Under a pilot project aimed at stimulating rural consumption,
farmers in Shandong, Henan and Sichuan provinces will get
government subsidies when they buy color television sets,
refrigerators, and cell phones.
The government will select qualified enterprises to supply
specially tailored home appliances under ceiling prices. And the
rural buyers will get back 13 percent of what they pay for such
items from local financial departments.
There has been plenty of talk about stimulating rural
consumption. This is to date the most practical move to really tap
that tantalizing potential.
And the reward will be tremendous. According to statistics
provided by competent authorities, every 1 percent of growth in
sales of one item of a home appliance in the country's rural areas
means an additional demand of more than 2.5 million units. If the
practice is adopted nationwide, and the scope of subsidies is
expanded to gradually include such popular items as air
conditioners and washing machines, as Ministry of Finance sources
indicate, the increase in rural market demand may be
phenomenal.
Such subsidies will prove instrumental in waking up market
demand in the vast rural regions when income growth falls short of
expectations. This may actually be the only effective approach for
the time being.
The country's dual-track development strategies, which to a
great extent sacrificed rural interests for urban well-being, has
placed on the government a heavy moral burden to compensate. The
subsidies, in a sense, are an ideal way to repay that moral
debt.
Beyond that, the goodwill will harvest a huge benefit - the
coveted demands from the populous yet nearly untapped rural market.

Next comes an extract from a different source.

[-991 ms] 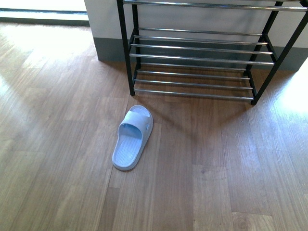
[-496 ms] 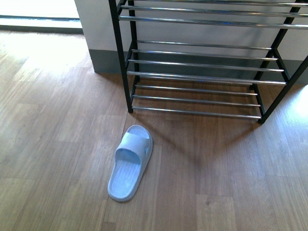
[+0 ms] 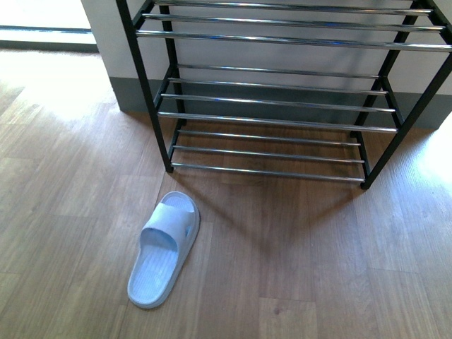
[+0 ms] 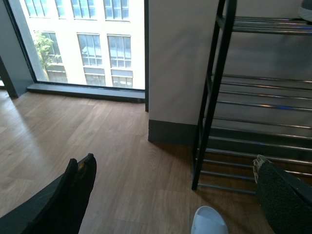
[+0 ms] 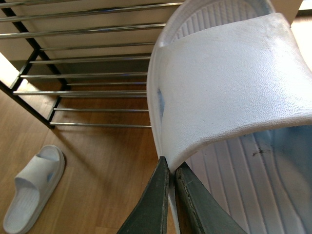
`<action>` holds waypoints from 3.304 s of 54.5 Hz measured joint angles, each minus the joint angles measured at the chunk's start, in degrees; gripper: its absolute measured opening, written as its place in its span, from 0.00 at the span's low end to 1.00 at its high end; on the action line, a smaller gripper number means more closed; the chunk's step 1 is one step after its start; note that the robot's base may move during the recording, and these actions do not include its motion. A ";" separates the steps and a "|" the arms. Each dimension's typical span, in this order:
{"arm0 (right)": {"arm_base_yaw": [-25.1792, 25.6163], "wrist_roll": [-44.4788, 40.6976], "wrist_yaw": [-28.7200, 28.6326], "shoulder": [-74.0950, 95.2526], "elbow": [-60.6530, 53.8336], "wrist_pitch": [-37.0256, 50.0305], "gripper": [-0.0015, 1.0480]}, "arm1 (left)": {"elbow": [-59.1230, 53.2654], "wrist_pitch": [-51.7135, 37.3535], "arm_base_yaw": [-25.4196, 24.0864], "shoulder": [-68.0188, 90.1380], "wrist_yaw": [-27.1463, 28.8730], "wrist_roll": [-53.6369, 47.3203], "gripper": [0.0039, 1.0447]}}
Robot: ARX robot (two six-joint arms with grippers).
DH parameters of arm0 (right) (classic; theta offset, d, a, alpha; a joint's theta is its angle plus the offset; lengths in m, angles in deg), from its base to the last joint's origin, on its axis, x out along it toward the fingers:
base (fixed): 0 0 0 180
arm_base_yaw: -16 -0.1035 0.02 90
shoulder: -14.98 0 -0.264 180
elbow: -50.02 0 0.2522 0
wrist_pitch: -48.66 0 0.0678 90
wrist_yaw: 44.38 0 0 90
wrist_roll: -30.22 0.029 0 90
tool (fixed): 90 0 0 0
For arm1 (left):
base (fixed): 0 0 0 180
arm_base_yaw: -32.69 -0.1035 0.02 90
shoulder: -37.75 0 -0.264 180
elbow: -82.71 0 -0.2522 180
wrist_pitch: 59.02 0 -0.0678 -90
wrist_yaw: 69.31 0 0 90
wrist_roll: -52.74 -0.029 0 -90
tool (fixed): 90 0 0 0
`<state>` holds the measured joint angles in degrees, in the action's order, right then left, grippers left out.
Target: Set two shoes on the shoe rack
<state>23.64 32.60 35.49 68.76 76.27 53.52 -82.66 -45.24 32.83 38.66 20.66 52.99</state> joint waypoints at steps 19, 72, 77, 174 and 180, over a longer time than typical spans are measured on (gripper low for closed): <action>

For a long time, domestic experts and decision-makers have pinned
high hopes on the largely potential rural market for upgrading
domestic consumption. The concept of subsidized consumption,
however, is quite imaginative. It is a functional way to improve
quality of life in our relatively underdeveloped countryside.
The authorities have promised to provide rural consumers home
appliances of reliable quality and at reasonable prices. They have
even come up with ways to prevent suppliers from dumping obsolete
products onto the rural market, which is essential in determining
whether or not the subsidized appliances can win the hearts of
rural consumers.
(China Daily December 24, 2007)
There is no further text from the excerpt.